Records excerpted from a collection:
※
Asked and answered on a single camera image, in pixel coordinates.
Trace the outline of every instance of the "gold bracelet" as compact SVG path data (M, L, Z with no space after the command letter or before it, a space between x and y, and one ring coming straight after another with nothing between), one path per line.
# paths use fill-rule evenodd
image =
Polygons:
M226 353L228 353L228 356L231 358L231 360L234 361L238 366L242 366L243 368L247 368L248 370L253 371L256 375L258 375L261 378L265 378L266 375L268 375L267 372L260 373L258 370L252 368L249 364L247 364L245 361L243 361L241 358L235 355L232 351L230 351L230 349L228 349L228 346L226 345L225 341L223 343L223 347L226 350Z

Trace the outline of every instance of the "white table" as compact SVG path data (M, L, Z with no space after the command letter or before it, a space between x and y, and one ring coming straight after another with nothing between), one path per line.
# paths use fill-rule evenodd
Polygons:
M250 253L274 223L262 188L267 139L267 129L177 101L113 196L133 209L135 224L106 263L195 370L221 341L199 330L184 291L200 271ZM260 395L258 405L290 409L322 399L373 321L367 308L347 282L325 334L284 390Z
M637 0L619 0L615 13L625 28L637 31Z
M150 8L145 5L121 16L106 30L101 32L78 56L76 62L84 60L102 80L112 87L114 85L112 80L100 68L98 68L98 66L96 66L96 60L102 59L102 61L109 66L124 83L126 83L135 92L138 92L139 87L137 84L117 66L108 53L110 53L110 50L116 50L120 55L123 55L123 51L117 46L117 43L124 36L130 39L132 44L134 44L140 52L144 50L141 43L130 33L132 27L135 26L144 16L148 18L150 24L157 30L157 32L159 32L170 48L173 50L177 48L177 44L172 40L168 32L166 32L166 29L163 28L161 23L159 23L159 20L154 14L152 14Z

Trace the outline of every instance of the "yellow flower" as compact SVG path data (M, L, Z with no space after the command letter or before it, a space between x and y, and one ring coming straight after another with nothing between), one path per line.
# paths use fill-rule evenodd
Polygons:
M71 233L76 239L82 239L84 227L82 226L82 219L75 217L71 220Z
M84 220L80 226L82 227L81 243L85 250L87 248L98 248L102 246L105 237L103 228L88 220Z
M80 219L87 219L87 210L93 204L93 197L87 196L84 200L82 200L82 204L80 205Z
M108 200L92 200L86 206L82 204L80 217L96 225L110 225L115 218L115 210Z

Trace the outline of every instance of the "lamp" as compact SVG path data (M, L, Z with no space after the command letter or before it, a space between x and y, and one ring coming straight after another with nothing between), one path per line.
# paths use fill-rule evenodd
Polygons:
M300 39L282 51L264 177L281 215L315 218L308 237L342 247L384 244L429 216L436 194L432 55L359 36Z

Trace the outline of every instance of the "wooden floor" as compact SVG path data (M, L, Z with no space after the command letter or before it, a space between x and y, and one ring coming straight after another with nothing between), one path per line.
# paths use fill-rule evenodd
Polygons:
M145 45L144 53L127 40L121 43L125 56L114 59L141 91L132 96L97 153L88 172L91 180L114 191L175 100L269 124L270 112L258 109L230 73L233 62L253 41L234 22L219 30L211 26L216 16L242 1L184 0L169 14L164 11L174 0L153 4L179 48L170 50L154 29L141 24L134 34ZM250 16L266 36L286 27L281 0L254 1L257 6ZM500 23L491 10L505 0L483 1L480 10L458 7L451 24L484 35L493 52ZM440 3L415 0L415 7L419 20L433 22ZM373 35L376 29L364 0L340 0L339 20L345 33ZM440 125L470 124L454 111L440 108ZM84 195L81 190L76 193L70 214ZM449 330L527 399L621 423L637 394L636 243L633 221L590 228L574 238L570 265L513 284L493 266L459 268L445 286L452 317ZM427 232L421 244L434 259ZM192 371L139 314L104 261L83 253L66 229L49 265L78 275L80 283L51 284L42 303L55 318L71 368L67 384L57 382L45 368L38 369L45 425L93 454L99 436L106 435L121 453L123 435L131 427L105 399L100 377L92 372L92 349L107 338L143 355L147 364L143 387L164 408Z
※
**Problem to work on**. For each line above that holds the string "image", provide a copy of that line.

**Response below**.
Asked and answered on a single camera image, in pixel coordinates.
image =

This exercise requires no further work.